Los herreños se han reconciliado con los cuervos. Después de muchos siglos viéndolos como enemigos de sus ganados, persiguiéndolos e, incluso, en la época del hambre, comiendo sus pollos, ahora los protegen y hasta les dan de comer. La iniciativa es tan original como única.

Así ocurre en el área recreativa de El Morcillo, en el corazón de su pinar.
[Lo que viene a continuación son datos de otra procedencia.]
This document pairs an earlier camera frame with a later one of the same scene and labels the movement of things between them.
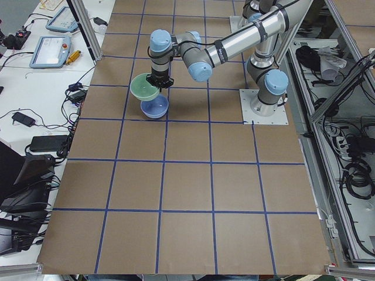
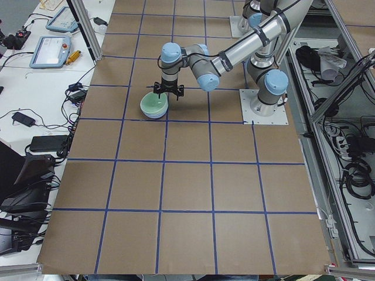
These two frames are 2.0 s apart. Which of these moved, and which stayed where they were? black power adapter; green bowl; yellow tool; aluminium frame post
Moved: green bowl
Stayed: yellow tool; black power adapter; aluminium frame post
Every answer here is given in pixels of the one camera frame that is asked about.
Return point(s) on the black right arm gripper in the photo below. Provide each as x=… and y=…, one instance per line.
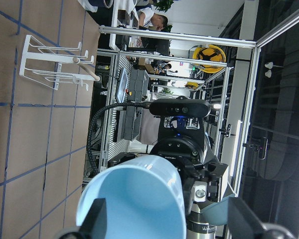
x=203, y=177

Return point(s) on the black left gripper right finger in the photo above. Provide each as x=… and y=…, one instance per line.
x=244, y=224

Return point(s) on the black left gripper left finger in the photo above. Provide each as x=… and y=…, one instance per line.
x=94, y=225

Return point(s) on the light blue cup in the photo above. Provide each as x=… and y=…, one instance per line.
x=144, y=199

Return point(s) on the yellow hard hat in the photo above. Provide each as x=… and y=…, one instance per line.
x=210, y=53

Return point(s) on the person in white shirt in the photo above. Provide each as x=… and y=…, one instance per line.
x=148, y=18

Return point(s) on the brown paper table cover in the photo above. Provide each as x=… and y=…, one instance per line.
x=42, y=131

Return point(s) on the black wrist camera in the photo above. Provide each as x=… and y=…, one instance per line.
x=180, y=107

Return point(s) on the white wire cup rack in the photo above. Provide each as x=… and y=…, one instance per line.
x=35, y=50
En un descampado, cerca de las mesas y las barbacoas, la Consejería de Medio Ambiente del Cabildo ha instalado un singular comedero para las aves carroñeras. Por su concepción y filosofía, es único en el mundo. “Se trata de que la gente que viene aquí a merendar deposite en los cuencos la comida que le ha sobrado en lugar de tirarla a la basura. De esta manera, se reciclan los residuos de la mejor forma posible, ayudando a los cuervos“, explica el agente Andrés García.

Realizados en madera, están colocados en las ramas de un pino seco. “Así les es más fácil emprender el vuelo y se sienten más seguros”, señala García.

Cristóbal Morales, nacido hace 56 años en El Pinar, es actualmente uno de los encargados de la vigilancia del área recreativa. Un lugar que conoce desde niño, cuando venía aquí a trabajar en lo que entonces eran tan sólo campos de labor, pues el bosque había desaparecido hacía siglos. A la sombra del Pino Viejo, un gigantesco ejemplar con cerca de 500 años de antigüedad, Morales recuerda que “en este pino criaban todos los años los cuervos y la gente claro, subía a coger los cuervines para comer”. Ante la cara de asombro del periodista, justifica con sencillez: “El hambre hace eso”.

Cristóbal hace ahora justo lo contrario que de niño, protege los cuervos. A pesar de que la especie tiene aquí las densidades más altas de toda Canarias, como ocurre con el resto de las islas, su número cada vez es menor. El peligro de extinción se cierne sobre ellos. Todo lo que se haga para ayudarlos les vendrá muy bien.

(En la imagen, Andrés García muestra el singular comedero para los cuervos instalado en la isla de El Hierro)

1 comentario

  1. Dice ser Sara López

    Pobre gente, comerse los pollos de los cuervos, con lo asqueroso que debe ser. Ya tenían que pasar hambre para aprovechar un recurso tan poco apetitoso. Aunque como sabiamente dice el guarda, el hambre hace eso.

    08 Octubre 2007 | 14:12

Los comentarios están cerrados.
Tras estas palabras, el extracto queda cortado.